Uri shrugged. “Fine by me. Just remember that he is dark and fallen before you commit yourself,” he said, picking on a slice of bread.
“But has it ever crossed your mind that the punishment was too severe and that the whole darkness thing in general is overblown? The angels were sharing sacred knowledge with human women. What’s wrong with that?”
“It was dangerous and you are indeed an idealist.”
“Why was it dangerous?”
“They interfered in human affairs and promised something they couldn’t deliver. Angels and humans don’t mix, just like oil and water don’t mix. You can’t cross there and he can’t cross here. It will be futile if you try. It will only lead to suffering. Why not just be content with what you have here closer to the ground? Is that not enough?”
“You are right. It is not. This world is boring and flat. And I happen to believe in love, as a force that makes everything possible. Even for oil and water to mix.”
“Have you ever considered that your version of love might be different from his?” Uri asked.
I squinted my eyes at him. “Why do you have to be so cynical? Do you even know what love is?”
“That has nothing to do with what I know or don’t know.”
“Well I think it may. Is lack of love the reason why you ran away from your life and your name?” I asked, and immediately regretted saying it. “I’m sorry. I shouldn’t have—”
“Maybe that’s the crux of my problem. I was never loved. Mommy and daddy were never there to give me that. You’re right. What do I know?”
“No need,” he said, and began impaling pieces of ham on his fork.
“You remind me of Daniel,” I said quietly. “He told me you and him were of the same kind. I often wonder what he meant,” I said, with more tenderness this time.
The earlier aggravation was melting off Uri’s face, but his voice still carried an edge. “Knowing how driven you are, I bet you’ll figure it out.”
“Why are you being so secretive?
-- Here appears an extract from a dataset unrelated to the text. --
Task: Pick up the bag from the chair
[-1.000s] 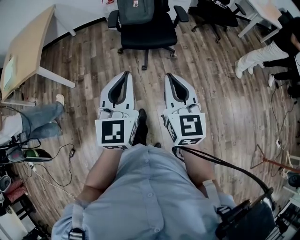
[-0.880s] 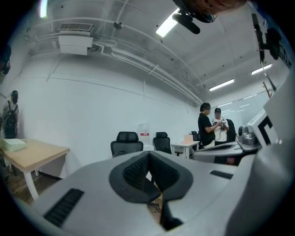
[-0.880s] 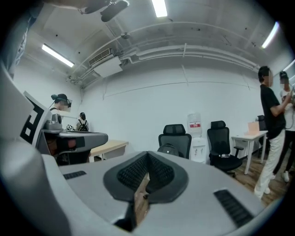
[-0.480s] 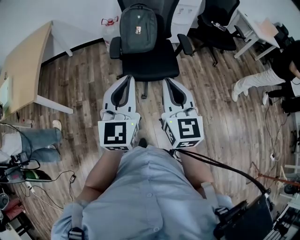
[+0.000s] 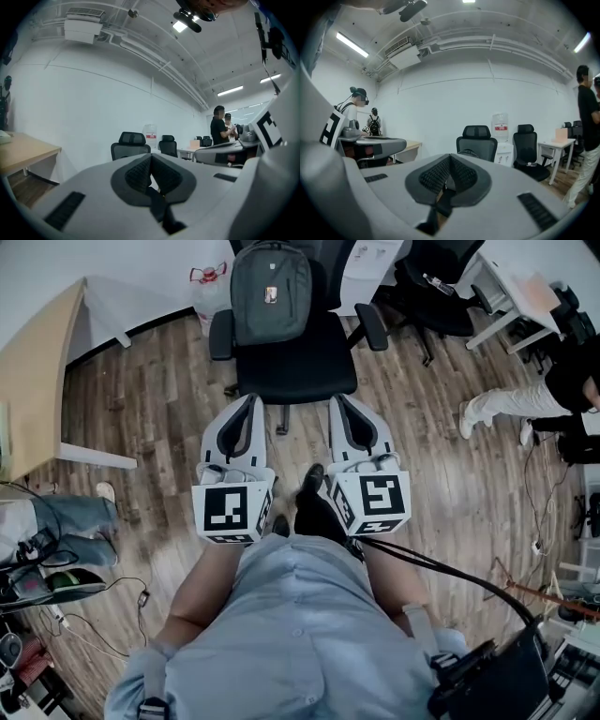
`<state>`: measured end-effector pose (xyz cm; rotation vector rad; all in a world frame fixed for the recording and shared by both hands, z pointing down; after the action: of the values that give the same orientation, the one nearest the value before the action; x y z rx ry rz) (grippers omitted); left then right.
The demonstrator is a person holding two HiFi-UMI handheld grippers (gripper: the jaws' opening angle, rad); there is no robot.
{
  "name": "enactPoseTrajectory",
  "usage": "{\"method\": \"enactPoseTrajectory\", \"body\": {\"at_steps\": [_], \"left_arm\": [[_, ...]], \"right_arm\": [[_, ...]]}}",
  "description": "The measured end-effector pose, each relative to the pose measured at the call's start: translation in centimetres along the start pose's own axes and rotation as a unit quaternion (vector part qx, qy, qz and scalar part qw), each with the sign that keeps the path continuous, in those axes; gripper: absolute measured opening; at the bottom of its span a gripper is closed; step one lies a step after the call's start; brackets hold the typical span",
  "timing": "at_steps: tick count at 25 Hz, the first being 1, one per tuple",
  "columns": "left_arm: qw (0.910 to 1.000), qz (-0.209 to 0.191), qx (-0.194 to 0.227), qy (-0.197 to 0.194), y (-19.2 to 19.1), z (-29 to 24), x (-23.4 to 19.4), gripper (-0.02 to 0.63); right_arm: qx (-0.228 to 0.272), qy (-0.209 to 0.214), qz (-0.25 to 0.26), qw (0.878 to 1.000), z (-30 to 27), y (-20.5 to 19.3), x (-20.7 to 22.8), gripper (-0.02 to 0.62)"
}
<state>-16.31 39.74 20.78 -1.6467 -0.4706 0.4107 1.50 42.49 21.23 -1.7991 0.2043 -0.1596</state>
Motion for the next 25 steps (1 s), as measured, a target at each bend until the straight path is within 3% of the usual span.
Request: {"method": "enactPoseTrajectory", "body": {"at_steps": [11, 17, 25], "left_arm": [[0.9991, -0.011, -0.035, 0.021, -0.8, -9.4, -1.2, 0.0], [0.9978, -0.036, -0.044, 0.034, 1.4, -17.6, -1.6, 0.001], [0.9954, -0.06, -0.033, 0.067, 4.7, -24.3, -2.5, 0.002]], "right_arm": [[-0.007, 0.023, -0.005, 1.0, -8.8, -0.1, 6.0, 0.001], [-0.006, 0.046, -0.021, 0.999, -15.2, 1.6, 11.3, 0.001], [0.02, 0.083, -0.024, 0.996, -21.9, 5.2, 16.0, 0.002]]}}
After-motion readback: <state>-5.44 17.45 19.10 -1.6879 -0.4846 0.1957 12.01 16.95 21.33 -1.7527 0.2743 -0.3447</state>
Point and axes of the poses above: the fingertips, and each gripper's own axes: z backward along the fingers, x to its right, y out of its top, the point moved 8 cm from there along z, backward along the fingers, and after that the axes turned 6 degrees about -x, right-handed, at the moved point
You warn me of danger in one breath and then when I ask for clarity, you clam up.”
“Listen, Eve,” Uri put away his fork, leaned closer and lowered his voice. “There are things that when explained will do absolutely nothing because you don’t have the whole picture yet, only certain parts. Your mind will misinterpret what I tell you, your imagination filling in the gaps. And we already know the disastrous consequences of that. When people take action based on fear or assumptions they only create more chaos. Because they still feel wounded and victimized by their stories, be it abandonment or harassment or feeling unloved or whatever, their emotions are not healed so they go on hurting others and spreading the harm. This only perpetuates the cycle of misery for themselves and others.”
“Then could you please tell me more about my whole picture? Maybe that could help me make better decisions. I take it you know more than I do?” I asked.
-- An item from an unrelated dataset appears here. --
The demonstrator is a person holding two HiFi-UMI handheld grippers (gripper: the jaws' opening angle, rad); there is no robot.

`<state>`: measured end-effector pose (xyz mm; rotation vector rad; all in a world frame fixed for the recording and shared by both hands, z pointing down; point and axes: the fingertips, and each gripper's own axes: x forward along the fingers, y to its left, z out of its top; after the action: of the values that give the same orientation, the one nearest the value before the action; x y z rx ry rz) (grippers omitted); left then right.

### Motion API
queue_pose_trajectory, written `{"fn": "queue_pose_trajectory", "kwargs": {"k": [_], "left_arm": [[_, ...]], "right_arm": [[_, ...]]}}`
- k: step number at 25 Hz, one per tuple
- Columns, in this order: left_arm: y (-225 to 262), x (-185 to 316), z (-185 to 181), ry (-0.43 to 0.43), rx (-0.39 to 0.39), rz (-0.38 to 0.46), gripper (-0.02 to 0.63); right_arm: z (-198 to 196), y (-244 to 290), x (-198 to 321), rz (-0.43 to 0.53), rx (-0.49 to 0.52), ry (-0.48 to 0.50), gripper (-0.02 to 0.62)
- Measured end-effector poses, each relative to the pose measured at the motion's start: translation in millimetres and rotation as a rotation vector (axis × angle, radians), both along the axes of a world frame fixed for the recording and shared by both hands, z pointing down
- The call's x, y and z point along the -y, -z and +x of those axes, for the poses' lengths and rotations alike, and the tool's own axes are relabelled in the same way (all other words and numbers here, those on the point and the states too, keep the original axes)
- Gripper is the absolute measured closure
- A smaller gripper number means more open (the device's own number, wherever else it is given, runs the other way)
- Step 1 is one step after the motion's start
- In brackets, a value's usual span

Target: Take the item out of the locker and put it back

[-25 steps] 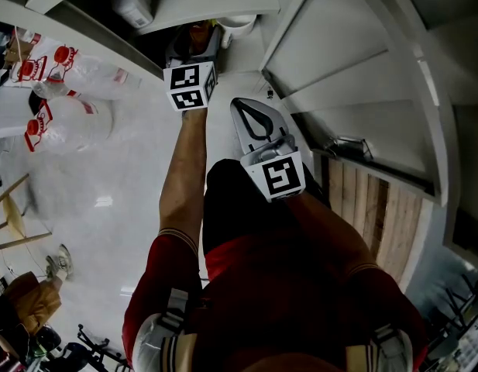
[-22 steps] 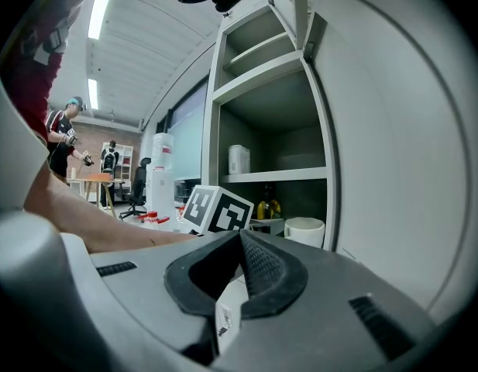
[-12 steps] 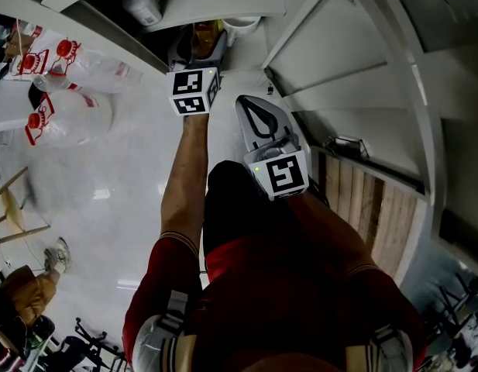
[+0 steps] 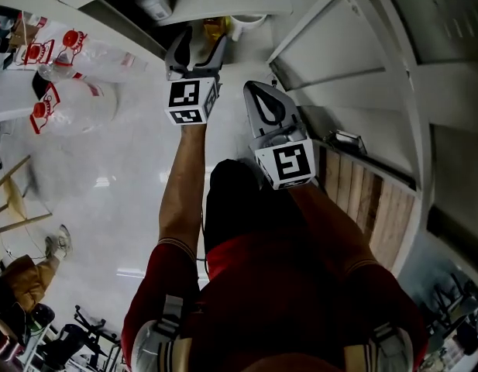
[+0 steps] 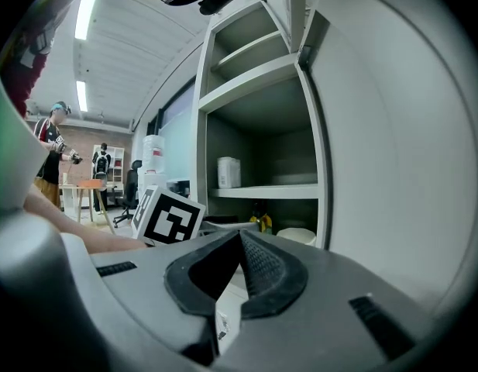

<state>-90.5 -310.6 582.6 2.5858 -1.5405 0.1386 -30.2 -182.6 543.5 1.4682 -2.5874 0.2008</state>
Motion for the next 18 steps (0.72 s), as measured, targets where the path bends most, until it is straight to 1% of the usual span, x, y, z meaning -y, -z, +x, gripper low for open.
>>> {"fn": "queue_pose_trajectory", "kwargs": {"k": [8, 13, 18], "left_arm": [[38.0, -32.9, -8.8, 0.005, -0.048, -0.006, 0.32], [64.3, -50.7, -9.2, 0.01, -0.045, -0.01, 0.342], [98.1, -70.0, -7.0, 0.013, -0.058, 0.012, 0.371]], "right_arm": [[1.6, 25.7, -3.6, -0.02, -0.006, -0.006, 0.598], [3.7, 50.2, -7.3, -0.029, 0.005, -0.016, 0.598], [2.5, 74.9, -10.7, -0.032, 0.016, -0.006, 0.598]]}}
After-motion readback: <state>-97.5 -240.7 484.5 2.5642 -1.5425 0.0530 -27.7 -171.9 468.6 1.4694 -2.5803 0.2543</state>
“Eve, can’t you see the beautiful paradox of it? I can walk next to you but it would be no good for me to tell you what to do or how to do it. No one can walk this path but you. This is why Daniel went on his quest. It was through the journey and facing the darkest parts of himself that he found his self.”
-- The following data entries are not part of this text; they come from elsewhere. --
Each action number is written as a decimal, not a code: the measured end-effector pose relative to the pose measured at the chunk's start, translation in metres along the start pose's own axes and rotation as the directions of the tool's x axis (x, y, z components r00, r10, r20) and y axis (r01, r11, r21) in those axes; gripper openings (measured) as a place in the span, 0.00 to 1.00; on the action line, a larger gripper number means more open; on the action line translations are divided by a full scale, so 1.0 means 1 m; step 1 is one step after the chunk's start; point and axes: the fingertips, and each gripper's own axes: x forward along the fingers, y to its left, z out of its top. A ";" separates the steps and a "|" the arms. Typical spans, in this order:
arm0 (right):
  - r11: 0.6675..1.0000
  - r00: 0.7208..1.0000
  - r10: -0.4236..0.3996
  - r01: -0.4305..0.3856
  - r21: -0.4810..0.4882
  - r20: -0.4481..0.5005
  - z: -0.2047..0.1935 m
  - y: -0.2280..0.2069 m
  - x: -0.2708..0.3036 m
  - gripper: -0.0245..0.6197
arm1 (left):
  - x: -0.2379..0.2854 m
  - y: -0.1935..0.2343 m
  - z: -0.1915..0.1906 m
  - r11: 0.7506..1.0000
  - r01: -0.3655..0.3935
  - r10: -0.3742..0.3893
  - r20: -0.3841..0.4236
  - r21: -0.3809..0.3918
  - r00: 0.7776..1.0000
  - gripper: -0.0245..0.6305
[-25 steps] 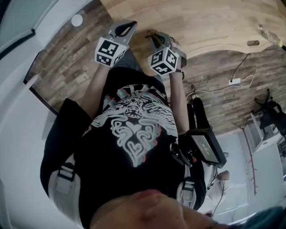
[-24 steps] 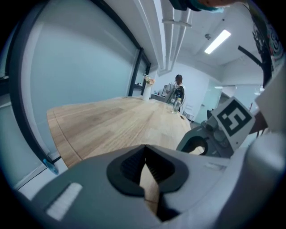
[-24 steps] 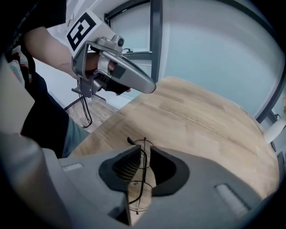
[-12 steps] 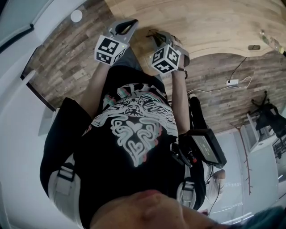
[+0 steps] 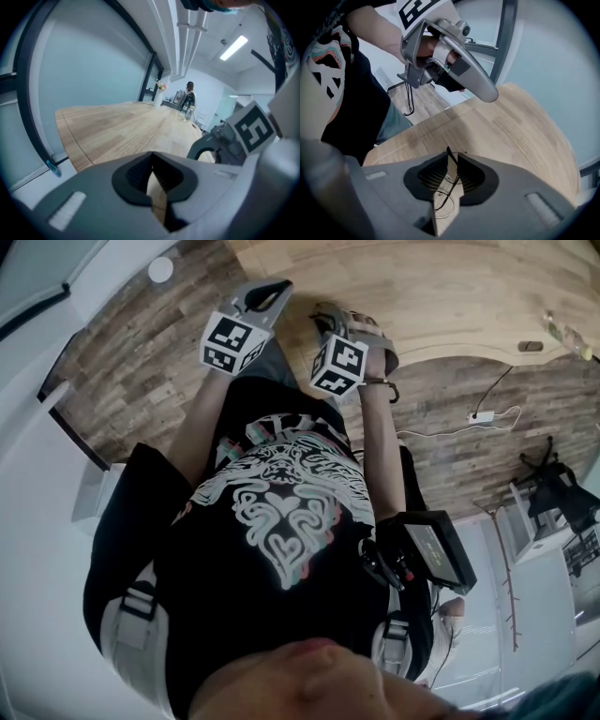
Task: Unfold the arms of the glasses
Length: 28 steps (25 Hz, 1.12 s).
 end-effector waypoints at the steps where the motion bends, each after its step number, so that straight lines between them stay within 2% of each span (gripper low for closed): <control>1: 1.000 1.000 0.010 -0.011 -0.016 -0.005 0.002 0.002 0.002 0.14 | -0.001 0.001 0.000 1.000 -0.001 0.001 0.001 -0.001 1.000 0.02; 15: 0.980 1.000 0.017 -0.020 -0.198 -0.017 0.028 0.012 0.011 0.14 | -0.014 0.016 -0.010 0.999 -0.016 0.016 -0.012 -0.045 1.000 0.02; 19: 0.971 0.998 0.037 -0.049 -0.236 -0.056 0.023 0.015 0.017 0.15 | -0.015 0.019 -0.014 0.998 -0.016 0.015 -0.020 -0.067 1.000 0.02; 21: 0.967 0.995 0.059 -0.078 -0.244 -0.084 0.017 0.019 0.019 0.22 | -0.016 0.020 -0.014 0.997 -0.016 0.014 -0.020 -0.074 1.000 0.02; 24: 0.965 0.995 0.049 -0.068 -0.253 -0.082 0.016 0.019 0.021 0.22 | -0.017 0.022 -0.015 0.997 -0.018 0.017 -0.020 -0.080 1.000 0.02; 27: 0.962 0.997 0.024 -0.042 -0.268 -0.072 0.017 0.017 0.021 0.20 | -0.016 0.025 -0.016 0.996 -0.020 0.018 -0.022 -0.085 1.000 0.02; 28: 0.960 0.998 0.004 -0.023 -0.281 -0.067 0.018 0.014 0.021 0.10 | -0.016 0.025 -0.016 0.996 -0.019 0.017 -0.024 -0.085 1.000 0.02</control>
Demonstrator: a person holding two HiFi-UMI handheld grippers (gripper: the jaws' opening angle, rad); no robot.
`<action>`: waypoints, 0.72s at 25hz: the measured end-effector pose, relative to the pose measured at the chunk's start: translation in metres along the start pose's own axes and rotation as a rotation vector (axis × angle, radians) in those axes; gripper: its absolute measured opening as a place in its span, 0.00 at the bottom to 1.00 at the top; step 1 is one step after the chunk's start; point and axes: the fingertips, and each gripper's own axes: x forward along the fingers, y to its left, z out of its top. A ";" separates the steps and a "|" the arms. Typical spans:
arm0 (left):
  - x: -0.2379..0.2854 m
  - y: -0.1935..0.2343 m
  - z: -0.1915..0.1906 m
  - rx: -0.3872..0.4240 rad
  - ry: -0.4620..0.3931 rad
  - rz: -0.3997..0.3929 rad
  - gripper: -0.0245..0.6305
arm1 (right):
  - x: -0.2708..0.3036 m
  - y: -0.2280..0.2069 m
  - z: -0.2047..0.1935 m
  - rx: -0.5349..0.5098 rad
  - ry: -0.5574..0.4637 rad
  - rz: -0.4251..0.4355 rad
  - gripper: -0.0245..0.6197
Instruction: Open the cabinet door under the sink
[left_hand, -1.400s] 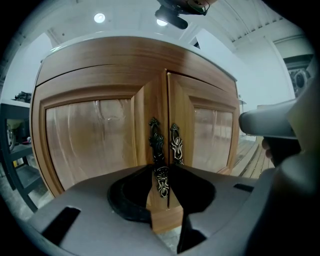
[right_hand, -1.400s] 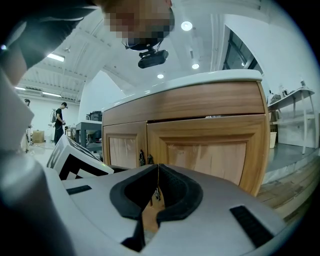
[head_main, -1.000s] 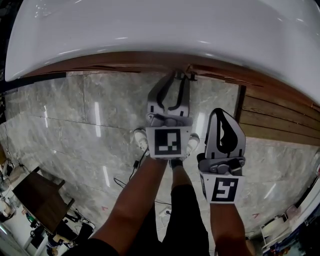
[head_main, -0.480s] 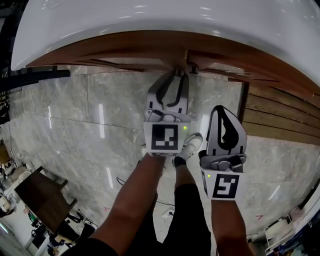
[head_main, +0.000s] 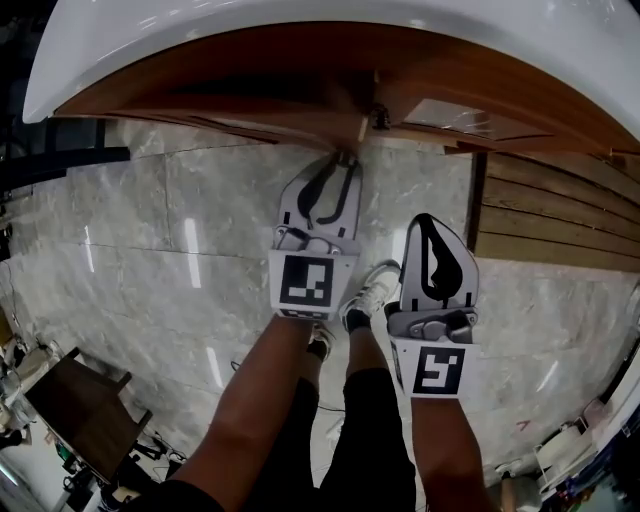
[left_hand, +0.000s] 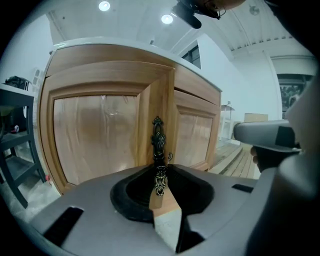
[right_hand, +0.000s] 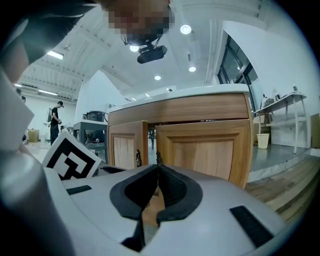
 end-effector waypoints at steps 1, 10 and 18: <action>-0.005 -0.001 -0.003 -0.002 -0.002 -0.018 0.19 | -0.001 0.004 -0.001 -0.006 0.003 -0.001 0.08; -0.048 -0.003 -0.013 0.075 -0.024 -0.133 0.19 | -0.018 0.039 -0.005 -0.022 0.007 -0.032 0.08; -0.075 0.002 -0.020 0.033 -0.051 -0.169 0.19 | -0.033 0.061 -0.005 0.007 0.014 -0.074 0.08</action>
“Yes but Daniel almost died!”
“True. But if you live according to what others tell you, you are dead inside. Also his sister had come searching for him, in the meantime perhaps salvaging a lost part of her own soul.”
“But we don’t know how the story will end,”
“Why should we? Life would be boring that way, don’t you think? There would be no real stakes.”
I thought for a moment about what Uri had said. “So it’s true what Grandpa said. It all begins with knowing ourselves.”
Uri nodded. “That’s the true awakening. It’s not about finding what makes us the same but rather what makes us different—finding that essence that is distinctive from everyone else. If you don’t have that, you become a copy of someone else.”
“Funny. And we concern ourselves with how to fit in.”
“You sound like you know who you are,” I whispered.
“I do,” he said. “And you are very close to finding out yourself.”